Join Accenture’s Life Sciences Team: Shape the Future of Healthcare!
Summary:
Accenture is seeking motivated and detail-oriented professionals to join our expanding Life Sciences team. We have openings for Clinical Data Services Associates, Life Science Regulatory Services Associates, and Pharmacovigilance Services Associates. These roles offer an excellent opportunity to contribute to cutting-edge projects within the biopharmaceutical industry, working with leading global clients and advanced technologies. If you have a strong academic background in pharmacy, life sciences, or a related field, coupled with relevant experience, we encourage you to apply and take the next step in your career with Accenture.
About Accenture:
Accenture is a global leader in digital, cloud, and life sciences operations, committed to helping our clients transform their businesses and improve the way the world works and lives. We bring innovation, intelligence, and human ingenuity to solve our clients’ most complex challenges. We are proud to foster a diverse and inclusive environment where everyone feels valued and has the opportunity to grow.
We are currently hiring for the following positions:
1. Clinical Data Services Associate – Mumbai
Role Overview:
As a Clinical Data Services Associate, you will play a critical role in managing and validating clinical trial data, ensuring its integrity and adherence to industry standards. You will work closely with clinical data managers, biostatisticians, and other members of the clinical research team.
Key Responsibilities:
- Work on SAS Clinical and CDISC SDTM standards for data management and analysis.
- Validate clinical databases, execute User Acceptance Testing (UAT), and perform edit check testing.
- Identify protocol deviations and conduct CRF/eCRF-based checks to maintain data accuracy.
- Support clinical data management projects and contribute to efficient data integration workflows.
- Adhere to Accenture’s core values and uphold client expectations in all aspects of the work.
Qualifications:
- Bachelor’s degree (BE / B.Pharm) or Master’s degree (MSc) in a relevant field.
- 1-3 years of experience in clinical data management, SAS clinical programming, or CDISC standards.
- Strong analytical, communication, and teamwork skills.
- Ability to work in rotational shifts to support global projects.
2. Life Science Regulatory Services Associate – Bengaluru
Role Overview:
As a Life Science Regulatory Services Associate, you will be responsible for supporting the preparation and submission of regulatory documents to health authorities worldwide.

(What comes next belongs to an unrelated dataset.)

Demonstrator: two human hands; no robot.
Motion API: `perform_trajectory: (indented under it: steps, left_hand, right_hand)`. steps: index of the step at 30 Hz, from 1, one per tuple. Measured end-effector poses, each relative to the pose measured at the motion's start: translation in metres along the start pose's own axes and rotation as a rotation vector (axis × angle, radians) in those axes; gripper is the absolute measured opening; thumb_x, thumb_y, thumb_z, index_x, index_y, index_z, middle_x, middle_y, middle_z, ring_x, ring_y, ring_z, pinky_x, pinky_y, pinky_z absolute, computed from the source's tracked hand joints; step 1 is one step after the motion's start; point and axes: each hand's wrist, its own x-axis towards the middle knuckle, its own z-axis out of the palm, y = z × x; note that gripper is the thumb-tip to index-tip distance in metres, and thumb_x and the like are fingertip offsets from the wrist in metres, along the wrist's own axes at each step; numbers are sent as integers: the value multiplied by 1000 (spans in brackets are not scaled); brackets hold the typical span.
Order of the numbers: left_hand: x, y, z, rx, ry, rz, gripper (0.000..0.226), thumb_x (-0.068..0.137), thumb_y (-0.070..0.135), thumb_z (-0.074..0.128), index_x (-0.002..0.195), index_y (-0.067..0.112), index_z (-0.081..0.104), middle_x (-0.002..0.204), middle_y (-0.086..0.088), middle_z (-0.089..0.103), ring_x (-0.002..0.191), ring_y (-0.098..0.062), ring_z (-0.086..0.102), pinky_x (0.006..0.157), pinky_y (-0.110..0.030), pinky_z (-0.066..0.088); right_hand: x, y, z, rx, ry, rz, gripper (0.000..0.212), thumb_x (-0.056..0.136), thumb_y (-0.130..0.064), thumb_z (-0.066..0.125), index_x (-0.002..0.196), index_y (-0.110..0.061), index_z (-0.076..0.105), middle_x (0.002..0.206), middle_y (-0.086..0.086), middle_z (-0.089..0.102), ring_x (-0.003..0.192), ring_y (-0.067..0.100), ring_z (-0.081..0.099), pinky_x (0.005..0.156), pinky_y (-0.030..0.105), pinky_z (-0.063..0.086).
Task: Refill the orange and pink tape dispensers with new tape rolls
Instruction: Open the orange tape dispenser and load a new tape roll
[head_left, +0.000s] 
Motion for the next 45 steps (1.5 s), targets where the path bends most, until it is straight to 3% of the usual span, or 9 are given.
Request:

You will play a crucial role in ensuring compliance with global regulatory requirements.
Key Responsibilities:
- Perform eCTD publishing, bookmarking, and hyperlinking activities to create high-quality regulatory submissions.
- Support the preparation of global regulatory submissions, including CMC, Ad-Promo, SPLs, Amendments & LCM documentation.
- Conduct document QC, transform source documents, and verify submission components for accuracy and completeness.
- Coordinate essential regulatory documentation in accordance with ICH guidelines and global regulatory requirements.
Qualifications:
- Bachelor’s degree in Pharmacy (B.Pharm).
- 0-1 year of experience in regulatory publishing, eCTD operations, or document QC.
- Strong attention to detail and adherence to submission standards.
- Availability to work in rotational shifts to support global submissions.
3. Pharmacovigilance Services Associate – Chennai
Role Overview:
As a Pharmacovigilance Services Associate, you will be responsible for managing adverse event reports and ensuring the safety of pharmaceutical products. You will work closely with drug safety physicians and other members of the pharmacovigilance team.
Key Responsibilities:
- Manage the affiliate mailbox and perform reconciliation processes to ensure timely receipt and processing of adverse event reports.
- Handle ICSR case intake, MedDRA coding, processing, submissions, and follow-ups in accordance with global pharmacovigilance regulations.
- Ensure compliance with global PV regulations, client Standard Operating Procedures (SOPs), and internal guidelines.
- Support both serious and non-serious case activities, including data entry, narrative writing, and causality assessment.
Qualifications:
- Bachelor’s degree (B.Pharm) or Master’s degree (M.Pharm) in Pharmacy or a related field.
- 1-3 years of experience in Pharmacovigilance or Drug Safety Database operations.
- Knowledge of MedDRA coding, case processing, and safety regulations.
- Ability to work in rotational shifts to support global operations.
Why Join Accenture?
- Global Impact: Work with leading global pharmaceutical and biotechnology clients.
- Cutting-Edge Technology: Exposure to advanced clinical and regulatory technologies.
- Growth Opportunities: Strong learning culture and clear career progression paths.
- Inclusive Workplace: Inclusive and equal-opportunity workplace that values diversity.
- Diverse Career Paths: Opportunities across clinical research, safety, regulatory & data sciences.
We look forward to receiving your application and exploring how your skills and experience can contribute to our team’s success.